- [Aim of the exercise] Look through the lines below; wherever the word "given" appears, copy that line.
##### Supplied data #####
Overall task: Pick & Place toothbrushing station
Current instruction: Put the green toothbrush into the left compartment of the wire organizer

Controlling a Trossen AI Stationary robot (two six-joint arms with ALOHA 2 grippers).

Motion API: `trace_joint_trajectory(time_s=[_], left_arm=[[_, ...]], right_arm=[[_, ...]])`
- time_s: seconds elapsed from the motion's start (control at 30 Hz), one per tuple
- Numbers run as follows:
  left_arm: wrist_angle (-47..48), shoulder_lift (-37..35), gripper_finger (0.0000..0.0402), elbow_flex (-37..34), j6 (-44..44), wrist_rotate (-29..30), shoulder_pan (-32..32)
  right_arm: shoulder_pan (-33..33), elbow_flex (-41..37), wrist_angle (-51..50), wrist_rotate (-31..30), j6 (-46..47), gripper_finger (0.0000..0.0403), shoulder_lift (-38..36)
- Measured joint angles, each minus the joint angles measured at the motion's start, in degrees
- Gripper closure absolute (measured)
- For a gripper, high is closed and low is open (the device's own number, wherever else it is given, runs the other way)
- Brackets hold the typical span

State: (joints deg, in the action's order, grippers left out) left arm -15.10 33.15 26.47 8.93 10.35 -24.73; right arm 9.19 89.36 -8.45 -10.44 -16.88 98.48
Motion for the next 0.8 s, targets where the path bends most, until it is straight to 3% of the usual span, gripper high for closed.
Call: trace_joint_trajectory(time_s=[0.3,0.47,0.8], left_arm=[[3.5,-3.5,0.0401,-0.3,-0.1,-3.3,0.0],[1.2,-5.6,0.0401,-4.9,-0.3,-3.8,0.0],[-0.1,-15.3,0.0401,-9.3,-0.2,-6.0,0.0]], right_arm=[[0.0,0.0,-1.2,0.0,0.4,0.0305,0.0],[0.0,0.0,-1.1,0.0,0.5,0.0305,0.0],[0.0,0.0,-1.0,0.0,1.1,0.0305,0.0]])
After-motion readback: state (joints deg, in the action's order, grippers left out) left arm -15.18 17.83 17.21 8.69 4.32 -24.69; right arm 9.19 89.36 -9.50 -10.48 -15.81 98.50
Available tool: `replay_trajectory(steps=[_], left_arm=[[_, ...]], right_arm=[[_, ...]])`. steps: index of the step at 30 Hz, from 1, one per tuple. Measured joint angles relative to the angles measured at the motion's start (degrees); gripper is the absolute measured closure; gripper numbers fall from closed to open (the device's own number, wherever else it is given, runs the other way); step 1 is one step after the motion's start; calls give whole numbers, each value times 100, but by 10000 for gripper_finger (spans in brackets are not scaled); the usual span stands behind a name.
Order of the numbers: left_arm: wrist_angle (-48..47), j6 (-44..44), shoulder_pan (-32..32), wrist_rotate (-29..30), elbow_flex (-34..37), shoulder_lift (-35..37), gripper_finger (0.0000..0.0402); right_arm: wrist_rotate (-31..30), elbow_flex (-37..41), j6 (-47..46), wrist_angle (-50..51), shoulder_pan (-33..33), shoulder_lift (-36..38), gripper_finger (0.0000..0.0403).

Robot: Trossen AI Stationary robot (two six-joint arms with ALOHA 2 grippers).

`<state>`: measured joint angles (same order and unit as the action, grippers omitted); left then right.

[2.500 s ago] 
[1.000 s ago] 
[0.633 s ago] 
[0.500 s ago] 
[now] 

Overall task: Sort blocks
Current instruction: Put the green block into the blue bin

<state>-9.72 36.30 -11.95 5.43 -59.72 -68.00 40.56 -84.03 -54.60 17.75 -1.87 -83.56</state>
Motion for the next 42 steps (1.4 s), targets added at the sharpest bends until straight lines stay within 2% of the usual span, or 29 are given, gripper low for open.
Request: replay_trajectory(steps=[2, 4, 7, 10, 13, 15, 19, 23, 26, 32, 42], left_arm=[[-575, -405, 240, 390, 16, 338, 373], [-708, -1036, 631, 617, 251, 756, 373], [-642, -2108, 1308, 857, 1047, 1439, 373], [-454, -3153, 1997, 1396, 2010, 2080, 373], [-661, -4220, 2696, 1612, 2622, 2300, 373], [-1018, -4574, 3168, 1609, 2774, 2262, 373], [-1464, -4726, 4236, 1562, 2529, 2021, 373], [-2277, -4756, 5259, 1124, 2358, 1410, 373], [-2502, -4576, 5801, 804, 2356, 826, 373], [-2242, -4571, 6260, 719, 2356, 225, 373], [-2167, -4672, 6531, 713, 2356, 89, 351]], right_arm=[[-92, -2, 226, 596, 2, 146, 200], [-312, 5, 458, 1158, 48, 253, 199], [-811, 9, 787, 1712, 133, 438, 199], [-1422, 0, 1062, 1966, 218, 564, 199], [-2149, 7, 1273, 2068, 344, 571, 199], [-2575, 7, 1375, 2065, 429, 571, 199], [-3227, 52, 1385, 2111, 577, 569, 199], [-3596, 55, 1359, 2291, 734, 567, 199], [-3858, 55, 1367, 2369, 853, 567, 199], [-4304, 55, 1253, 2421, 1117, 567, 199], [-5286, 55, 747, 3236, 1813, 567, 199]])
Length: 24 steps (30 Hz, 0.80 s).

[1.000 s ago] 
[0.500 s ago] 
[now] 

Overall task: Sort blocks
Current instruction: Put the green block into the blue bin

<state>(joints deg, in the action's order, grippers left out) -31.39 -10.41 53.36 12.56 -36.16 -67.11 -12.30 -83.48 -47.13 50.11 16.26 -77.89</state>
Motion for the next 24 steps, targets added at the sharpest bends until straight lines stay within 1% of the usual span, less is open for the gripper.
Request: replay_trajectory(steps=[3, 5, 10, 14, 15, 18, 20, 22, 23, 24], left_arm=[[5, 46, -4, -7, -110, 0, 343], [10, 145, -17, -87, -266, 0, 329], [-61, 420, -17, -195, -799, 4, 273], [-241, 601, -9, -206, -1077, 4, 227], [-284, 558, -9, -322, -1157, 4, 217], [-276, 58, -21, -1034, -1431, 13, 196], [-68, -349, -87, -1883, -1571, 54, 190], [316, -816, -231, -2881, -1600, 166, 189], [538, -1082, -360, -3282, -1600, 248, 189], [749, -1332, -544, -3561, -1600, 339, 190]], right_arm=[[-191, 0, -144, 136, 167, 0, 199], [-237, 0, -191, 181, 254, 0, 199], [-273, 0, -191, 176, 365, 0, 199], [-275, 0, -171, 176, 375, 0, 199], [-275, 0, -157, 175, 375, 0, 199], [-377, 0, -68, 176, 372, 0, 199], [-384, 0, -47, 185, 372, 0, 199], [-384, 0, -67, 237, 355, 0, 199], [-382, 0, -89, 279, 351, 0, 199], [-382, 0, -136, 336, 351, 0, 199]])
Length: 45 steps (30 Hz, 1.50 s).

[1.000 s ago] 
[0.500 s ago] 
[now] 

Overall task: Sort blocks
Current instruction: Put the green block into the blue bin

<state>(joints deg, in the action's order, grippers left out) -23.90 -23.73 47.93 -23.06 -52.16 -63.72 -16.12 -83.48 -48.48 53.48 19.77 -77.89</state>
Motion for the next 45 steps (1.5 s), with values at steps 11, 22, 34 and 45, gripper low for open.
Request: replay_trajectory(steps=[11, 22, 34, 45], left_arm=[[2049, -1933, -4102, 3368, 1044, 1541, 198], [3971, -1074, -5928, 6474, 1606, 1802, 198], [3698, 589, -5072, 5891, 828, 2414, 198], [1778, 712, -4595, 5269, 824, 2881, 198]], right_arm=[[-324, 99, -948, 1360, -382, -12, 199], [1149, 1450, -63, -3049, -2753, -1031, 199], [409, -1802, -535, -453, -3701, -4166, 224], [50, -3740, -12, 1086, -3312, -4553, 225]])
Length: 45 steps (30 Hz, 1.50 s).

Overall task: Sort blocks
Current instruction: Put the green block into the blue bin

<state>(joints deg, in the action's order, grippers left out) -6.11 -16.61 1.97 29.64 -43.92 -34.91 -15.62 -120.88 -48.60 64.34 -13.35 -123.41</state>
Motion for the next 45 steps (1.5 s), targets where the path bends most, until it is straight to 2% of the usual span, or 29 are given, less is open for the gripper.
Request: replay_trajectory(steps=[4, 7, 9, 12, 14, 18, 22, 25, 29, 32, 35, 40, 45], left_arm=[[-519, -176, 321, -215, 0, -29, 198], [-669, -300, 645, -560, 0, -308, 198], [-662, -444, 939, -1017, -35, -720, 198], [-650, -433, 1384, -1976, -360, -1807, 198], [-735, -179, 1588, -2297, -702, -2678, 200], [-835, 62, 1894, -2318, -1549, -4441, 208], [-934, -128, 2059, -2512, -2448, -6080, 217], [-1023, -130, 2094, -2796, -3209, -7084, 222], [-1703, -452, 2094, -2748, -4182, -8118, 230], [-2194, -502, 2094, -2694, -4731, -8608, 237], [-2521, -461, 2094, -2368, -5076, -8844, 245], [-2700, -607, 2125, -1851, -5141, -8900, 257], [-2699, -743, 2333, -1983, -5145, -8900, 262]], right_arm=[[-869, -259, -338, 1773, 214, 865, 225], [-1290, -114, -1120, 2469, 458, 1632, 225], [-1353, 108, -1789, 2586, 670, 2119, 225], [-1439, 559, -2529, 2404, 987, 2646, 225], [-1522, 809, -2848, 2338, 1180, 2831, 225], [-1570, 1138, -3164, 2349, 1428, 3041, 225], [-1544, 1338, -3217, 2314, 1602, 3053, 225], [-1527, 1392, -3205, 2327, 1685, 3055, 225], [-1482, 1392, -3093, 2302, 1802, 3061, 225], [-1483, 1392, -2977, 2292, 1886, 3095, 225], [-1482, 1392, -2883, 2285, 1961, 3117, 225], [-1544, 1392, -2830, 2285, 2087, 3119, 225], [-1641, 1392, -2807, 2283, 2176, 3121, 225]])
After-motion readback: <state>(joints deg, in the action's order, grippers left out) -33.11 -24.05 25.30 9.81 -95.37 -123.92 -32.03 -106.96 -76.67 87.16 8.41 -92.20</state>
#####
- [Reply to the task]
- For a gripper, high is closed and low is open (the device's own number, wherever else it is given, runs the other way)
Available tool: `replay_trajectory(steps=[_], left_arm=[[_, ...]], right_arm=[[_, ...]])`. steps: index of the step at 30 Hz, from 1, one per tuple. Measured joint angles relative to the angles measured at the motion's start (degrees); gripper is the absolute measured closure; gripper numbers fall from closed to open (the device's own number, wherever else it is given, runs the other way); step 1 is one step after the motion's start; calls give whole numbers, each value times 100, but by 10000 for gripper_finger (spans in brackets are not scaled); the usual span stands behind a name.
Motion for the next 42 steps (1.4 s), targets added at the sharpest bends until straight lines stay within 2% of the usual span, or 29 are given, gripper low for open.
Motion for the next 45 steps (1.5 s), targets where the path bends most, until it is straight to 2% of the usual span, or 29 are given, less is open for the gripper.

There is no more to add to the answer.